Des millions de personnes fuient la sécheresse, la déforestation, la pollution industrielle. Mais au regard du droit international, ces réfugiés d'un genre nouveau n'existent pas.
La question de leur statut se pose de façon urgente, tant pour assurer leur survie que pour éviter les conflits futurs.
Le nombre de réfugiés de l'environnement dans le monde augmente de 3 millions par an. Et le réchauffement climatique accélère le phénomène. En 2025, la sécheresse pourrait concerner 3 milliards de personnes sur les 70 % de régions arides et semi-arides de la planète.
Une élévation d'un mètre du niveau des océans provoquerait l'exode de 50 millions de personnes.
Marie Beuzard et Marina Julienne (Science et vie 2002 N°1020)

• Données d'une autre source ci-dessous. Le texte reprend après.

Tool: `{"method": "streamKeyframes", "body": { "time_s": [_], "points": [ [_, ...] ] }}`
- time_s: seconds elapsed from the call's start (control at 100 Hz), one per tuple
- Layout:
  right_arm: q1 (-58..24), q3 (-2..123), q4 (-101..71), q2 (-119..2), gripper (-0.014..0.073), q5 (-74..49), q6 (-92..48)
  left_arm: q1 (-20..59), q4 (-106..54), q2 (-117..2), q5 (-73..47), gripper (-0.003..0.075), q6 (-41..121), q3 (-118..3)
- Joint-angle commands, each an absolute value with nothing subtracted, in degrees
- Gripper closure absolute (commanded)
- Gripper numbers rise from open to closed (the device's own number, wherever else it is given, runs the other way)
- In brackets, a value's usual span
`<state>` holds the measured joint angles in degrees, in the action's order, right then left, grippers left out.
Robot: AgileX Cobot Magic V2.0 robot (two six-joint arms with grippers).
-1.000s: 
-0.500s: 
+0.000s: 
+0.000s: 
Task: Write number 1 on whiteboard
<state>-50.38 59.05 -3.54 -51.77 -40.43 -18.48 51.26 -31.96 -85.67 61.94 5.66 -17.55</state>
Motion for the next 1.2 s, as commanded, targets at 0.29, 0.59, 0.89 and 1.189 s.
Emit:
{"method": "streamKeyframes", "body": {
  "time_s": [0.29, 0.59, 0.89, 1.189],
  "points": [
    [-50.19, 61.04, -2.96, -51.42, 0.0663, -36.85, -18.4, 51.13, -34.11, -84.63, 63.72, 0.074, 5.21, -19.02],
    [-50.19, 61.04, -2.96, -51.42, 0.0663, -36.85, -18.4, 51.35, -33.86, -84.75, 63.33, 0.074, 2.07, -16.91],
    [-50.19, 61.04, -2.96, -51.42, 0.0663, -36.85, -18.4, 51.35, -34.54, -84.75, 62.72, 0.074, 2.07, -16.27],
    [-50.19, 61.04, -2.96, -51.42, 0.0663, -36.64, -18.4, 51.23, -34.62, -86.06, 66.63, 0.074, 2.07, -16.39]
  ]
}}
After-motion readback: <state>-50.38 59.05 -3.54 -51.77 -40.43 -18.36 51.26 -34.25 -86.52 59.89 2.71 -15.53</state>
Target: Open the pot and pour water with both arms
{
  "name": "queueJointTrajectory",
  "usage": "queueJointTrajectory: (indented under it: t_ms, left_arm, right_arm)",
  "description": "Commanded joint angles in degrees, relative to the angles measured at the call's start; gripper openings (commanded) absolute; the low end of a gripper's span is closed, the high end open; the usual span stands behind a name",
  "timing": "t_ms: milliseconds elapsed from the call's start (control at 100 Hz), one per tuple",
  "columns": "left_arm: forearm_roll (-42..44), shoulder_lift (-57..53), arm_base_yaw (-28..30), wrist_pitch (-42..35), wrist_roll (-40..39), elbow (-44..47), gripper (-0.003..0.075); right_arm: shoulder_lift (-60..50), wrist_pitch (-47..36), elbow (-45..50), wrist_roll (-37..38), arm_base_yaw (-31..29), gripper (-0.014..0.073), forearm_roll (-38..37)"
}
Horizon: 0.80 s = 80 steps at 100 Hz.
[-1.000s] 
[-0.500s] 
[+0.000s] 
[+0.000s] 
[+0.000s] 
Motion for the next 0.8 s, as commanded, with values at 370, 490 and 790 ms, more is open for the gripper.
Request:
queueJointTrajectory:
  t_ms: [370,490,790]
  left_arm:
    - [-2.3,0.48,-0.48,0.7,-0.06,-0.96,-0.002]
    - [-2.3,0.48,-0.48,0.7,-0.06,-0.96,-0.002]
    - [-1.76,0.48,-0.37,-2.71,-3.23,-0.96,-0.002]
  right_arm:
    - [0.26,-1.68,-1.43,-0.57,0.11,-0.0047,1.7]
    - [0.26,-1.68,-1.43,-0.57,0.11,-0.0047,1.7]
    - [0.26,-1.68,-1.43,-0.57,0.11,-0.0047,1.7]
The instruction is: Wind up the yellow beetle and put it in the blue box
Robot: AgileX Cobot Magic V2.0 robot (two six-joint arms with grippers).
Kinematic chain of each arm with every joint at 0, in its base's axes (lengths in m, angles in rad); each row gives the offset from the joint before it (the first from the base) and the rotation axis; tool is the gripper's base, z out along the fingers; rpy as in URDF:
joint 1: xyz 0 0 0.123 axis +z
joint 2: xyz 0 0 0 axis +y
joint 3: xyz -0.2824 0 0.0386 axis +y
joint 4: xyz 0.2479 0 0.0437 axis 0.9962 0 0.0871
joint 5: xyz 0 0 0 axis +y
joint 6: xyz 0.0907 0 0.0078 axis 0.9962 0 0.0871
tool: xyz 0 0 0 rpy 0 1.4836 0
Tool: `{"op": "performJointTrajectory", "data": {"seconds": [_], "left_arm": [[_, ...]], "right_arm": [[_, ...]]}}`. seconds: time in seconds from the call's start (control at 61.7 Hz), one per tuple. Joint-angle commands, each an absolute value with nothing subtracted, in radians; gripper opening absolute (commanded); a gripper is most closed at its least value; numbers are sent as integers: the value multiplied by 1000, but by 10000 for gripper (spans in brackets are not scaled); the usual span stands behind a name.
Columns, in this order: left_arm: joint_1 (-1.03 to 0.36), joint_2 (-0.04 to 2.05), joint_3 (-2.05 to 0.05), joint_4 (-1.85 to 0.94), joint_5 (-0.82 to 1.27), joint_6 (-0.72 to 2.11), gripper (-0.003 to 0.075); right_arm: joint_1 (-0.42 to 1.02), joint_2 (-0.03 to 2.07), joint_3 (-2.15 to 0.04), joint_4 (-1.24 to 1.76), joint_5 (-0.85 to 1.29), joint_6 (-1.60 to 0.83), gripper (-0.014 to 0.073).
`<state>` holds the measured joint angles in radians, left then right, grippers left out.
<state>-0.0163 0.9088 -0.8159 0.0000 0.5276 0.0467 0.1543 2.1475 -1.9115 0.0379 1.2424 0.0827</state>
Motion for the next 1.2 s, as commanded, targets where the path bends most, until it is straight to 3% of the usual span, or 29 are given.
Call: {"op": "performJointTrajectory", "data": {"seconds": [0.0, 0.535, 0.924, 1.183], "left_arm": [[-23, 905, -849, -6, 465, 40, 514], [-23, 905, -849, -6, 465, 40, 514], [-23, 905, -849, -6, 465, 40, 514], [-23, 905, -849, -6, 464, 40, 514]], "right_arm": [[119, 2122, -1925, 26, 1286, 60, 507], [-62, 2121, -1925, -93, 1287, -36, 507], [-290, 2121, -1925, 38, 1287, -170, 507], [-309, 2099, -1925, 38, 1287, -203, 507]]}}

Emigrer, c'était jouer son va-tout
pour s'y décider, il fallait n'avoir aucun autre espoir
Aujourd'hui presque tout l'espace est saturé
les pays d'accueil sont rares
Le rêve d'un ailleurs terrestre se heurte à la finitude de la planète
Etre réaliste signifie désormais
que l'humanité ne quittera jamais son berceau.
Il nous faut faire face à nos difficultés
en admettant, une fois pour toute
que nous sommes prisonniers de notre planète.